Iran's new atomic energy chief suspected of involvement in weapons research
The decision to boost 20 percent uranium output was announced by Iran's new atomic energy chief, who has been subjected to UN sanctions because of what Western officials said was his involvement in suspected atomic weapons research.
A nuclear scientist, Fereydoun Abbasi-Davani was named head of Iran's Atomic Energy Organization in February, after he was wounded in a 2010 bomb attack which Tehran blamed on Israel.
The Institute for Science and International Security (ISIS), a US-based think tank, said Abbasi-Davani's extensive scientific background was "more suited to researching nuclear weapons" than building nuclear power reactors.
"Abbasi-Davani has regularly been linked to Iran's efforts to make the nuclear weapon itself," ISIS said.
Iran's mission to the UN International Atomic Energy Agency (IAEA) was not available for comment, but Abbasi-Davani pledged last month to work with the agency and invited its head to tour Iran's nuclear facilities.

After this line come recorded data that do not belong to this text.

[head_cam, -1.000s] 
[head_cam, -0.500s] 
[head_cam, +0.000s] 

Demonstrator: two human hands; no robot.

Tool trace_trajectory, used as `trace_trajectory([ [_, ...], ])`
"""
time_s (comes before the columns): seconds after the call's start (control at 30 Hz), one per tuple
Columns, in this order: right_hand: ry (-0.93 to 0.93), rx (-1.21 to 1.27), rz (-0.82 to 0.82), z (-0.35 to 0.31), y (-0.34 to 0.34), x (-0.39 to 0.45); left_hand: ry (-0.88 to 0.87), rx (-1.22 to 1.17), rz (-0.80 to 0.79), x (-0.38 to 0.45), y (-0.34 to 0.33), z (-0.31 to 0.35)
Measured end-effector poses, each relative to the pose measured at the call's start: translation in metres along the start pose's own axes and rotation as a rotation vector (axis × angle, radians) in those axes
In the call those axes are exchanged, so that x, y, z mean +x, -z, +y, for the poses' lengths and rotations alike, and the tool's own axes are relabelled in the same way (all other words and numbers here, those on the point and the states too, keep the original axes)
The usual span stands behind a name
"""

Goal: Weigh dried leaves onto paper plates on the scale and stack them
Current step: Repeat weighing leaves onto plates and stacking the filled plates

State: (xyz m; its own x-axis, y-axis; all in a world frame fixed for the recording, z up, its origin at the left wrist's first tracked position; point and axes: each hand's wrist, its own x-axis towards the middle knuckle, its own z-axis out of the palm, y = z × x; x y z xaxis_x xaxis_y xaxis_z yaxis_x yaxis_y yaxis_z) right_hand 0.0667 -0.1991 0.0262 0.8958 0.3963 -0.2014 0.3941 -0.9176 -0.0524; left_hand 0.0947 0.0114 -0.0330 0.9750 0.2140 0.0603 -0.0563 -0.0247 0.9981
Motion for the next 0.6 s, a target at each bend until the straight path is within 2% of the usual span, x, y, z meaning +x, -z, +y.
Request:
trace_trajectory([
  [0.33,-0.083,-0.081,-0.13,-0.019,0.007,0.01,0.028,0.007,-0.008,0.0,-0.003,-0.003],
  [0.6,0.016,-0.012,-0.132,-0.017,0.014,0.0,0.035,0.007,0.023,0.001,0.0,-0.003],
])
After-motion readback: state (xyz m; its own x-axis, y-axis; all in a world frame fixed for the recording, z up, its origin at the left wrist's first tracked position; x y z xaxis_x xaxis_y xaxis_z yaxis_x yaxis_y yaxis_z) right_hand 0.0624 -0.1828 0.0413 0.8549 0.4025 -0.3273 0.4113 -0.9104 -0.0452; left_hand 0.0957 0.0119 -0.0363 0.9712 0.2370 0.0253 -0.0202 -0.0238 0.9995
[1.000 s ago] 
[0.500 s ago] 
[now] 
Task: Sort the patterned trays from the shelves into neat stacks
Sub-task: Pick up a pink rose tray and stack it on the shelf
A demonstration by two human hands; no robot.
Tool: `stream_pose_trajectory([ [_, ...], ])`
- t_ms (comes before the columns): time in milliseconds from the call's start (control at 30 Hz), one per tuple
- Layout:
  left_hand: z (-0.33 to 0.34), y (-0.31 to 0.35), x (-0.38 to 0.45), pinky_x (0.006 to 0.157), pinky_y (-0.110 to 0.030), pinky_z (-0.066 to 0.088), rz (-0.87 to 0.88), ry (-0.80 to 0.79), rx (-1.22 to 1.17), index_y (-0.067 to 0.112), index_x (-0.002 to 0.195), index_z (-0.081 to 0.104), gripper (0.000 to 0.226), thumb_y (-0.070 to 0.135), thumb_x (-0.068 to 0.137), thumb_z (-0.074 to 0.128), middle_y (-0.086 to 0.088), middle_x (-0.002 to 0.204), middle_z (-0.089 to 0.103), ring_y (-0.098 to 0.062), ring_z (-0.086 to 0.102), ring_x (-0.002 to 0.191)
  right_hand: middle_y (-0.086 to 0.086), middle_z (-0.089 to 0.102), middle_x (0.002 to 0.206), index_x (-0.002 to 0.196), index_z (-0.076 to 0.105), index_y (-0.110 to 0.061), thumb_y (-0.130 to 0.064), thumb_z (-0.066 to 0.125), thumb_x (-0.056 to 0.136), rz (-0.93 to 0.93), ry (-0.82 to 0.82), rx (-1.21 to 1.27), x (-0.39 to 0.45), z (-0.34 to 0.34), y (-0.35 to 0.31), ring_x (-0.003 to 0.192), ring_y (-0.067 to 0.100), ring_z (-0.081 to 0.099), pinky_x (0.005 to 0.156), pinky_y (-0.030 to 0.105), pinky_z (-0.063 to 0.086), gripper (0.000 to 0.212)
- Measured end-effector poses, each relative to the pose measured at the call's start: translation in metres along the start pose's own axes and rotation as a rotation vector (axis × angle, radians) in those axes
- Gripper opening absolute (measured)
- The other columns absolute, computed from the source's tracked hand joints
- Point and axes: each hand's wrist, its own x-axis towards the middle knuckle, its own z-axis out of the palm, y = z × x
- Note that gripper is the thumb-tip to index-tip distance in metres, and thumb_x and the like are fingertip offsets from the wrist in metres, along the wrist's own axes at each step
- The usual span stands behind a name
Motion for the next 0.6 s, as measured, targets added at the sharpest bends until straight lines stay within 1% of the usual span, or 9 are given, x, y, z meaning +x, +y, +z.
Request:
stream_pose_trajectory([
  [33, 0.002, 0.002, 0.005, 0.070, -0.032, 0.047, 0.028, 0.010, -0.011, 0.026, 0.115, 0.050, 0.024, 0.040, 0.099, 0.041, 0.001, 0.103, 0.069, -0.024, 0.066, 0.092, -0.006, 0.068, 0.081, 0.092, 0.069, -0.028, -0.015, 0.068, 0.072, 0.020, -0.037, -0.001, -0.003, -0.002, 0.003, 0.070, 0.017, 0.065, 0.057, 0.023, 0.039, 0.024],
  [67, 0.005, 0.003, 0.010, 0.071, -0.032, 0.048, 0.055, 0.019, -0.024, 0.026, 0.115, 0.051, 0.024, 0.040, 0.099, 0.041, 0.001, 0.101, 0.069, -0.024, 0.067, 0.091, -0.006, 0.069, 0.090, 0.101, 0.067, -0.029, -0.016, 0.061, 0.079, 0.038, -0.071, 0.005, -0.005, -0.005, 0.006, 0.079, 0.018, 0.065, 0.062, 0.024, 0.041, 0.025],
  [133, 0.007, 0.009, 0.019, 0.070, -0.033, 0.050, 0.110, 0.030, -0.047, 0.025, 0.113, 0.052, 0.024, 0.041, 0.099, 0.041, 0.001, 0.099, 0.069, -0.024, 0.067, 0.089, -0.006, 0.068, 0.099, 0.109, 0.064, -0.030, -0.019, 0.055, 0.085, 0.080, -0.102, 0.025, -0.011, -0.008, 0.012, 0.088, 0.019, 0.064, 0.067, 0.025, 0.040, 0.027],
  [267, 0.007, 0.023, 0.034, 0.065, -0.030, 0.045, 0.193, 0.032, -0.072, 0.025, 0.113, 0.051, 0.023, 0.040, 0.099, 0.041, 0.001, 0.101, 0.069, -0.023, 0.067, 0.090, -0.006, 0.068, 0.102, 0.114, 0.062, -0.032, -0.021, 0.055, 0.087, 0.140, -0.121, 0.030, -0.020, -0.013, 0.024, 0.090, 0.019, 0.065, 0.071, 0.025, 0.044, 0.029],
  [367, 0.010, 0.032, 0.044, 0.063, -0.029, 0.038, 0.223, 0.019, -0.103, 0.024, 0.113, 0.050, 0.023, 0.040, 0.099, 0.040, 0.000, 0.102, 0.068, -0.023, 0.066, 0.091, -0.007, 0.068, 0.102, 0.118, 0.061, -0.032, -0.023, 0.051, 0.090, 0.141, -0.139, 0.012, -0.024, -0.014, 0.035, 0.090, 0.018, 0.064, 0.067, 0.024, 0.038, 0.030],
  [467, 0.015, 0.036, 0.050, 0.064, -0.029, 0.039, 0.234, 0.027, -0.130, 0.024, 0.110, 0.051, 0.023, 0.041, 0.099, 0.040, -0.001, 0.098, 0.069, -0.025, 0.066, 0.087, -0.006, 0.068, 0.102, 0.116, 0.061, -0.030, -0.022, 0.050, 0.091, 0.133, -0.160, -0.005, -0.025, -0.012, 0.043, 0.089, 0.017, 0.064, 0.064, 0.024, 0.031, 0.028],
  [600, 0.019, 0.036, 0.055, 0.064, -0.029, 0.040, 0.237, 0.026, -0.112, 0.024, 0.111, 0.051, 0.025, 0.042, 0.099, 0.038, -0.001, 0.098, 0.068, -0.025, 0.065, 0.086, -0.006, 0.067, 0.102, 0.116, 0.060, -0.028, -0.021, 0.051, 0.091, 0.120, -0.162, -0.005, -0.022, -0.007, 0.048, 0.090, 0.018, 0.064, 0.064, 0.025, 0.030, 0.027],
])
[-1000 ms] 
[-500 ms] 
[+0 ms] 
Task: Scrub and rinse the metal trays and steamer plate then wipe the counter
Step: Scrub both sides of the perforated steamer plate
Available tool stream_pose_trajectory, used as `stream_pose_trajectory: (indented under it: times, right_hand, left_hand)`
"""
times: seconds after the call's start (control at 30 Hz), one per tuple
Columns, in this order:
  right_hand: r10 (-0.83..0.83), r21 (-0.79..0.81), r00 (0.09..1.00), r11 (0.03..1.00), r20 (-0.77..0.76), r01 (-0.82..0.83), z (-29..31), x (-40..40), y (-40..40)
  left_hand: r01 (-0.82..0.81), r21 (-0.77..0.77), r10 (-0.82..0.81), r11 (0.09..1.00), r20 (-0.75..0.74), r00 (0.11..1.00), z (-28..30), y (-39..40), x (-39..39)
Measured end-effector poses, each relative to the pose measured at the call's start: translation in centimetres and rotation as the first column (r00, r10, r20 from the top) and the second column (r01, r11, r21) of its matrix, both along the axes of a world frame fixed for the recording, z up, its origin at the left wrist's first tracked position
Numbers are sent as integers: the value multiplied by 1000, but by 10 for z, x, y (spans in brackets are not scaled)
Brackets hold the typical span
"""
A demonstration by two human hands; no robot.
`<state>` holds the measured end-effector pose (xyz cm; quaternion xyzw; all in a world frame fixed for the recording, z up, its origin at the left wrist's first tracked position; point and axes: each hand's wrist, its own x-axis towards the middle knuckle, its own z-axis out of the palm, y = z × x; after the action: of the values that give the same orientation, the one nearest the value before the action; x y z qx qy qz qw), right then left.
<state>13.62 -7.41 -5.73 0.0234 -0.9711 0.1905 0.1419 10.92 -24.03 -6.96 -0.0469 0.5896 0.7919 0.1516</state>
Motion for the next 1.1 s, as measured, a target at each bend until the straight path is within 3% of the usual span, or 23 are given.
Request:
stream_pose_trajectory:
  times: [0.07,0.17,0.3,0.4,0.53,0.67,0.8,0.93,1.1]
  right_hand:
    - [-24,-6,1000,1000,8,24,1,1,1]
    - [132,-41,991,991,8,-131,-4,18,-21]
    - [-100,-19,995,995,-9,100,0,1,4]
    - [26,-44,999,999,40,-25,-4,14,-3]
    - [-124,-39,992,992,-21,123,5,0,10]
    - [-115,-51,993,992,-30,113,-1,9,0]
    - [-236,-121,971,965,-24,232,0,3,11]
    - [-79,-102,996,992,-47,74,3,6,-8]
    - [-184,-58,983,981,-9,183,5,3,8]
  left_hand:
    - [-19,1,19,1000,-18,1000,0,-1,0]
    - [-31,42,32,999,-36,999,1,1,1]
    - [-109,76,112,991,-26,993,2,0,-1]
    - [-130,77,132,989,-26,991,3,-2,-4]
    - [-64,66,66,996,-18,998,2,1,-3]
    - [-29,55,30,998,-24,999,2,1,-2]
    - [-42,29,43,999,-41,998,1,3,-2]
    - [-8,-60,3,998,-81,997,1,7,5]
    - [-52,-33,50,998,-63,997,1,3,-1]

The IAEA, the Vienna-based UN nuclear watchdog, is also voicing growing concern about possible military links to Iran's nuclear activities and Western diplomats expect it to firm up its suspicions in reports due later this year.
For several years, the IAEA has been investigating Western intelligence reports indicating Iran has coordinated efforts to process uranium, test explosives at high altitude and revamp a ballistic missile cone so it could take a nuclear warhead.
Iran says the allegations are forged and baseless.
But its refusal to halt enrichment has led to four rounds of UN sanctions on the major oil producer, as well as tighter US and European Union restrictions.
"Iran has developed an ambitious nuclear program that is diffused in the nature of its distribution of sites and coordinated in its approach to achieve the capacity to field a nuclear arsenal," Heinonen said.
"Its actions bear witness to a regime that intends to stay on this path," said Heinonen, who is now a senior fellow at Harvard's Belfer Center for Science and International Affairs.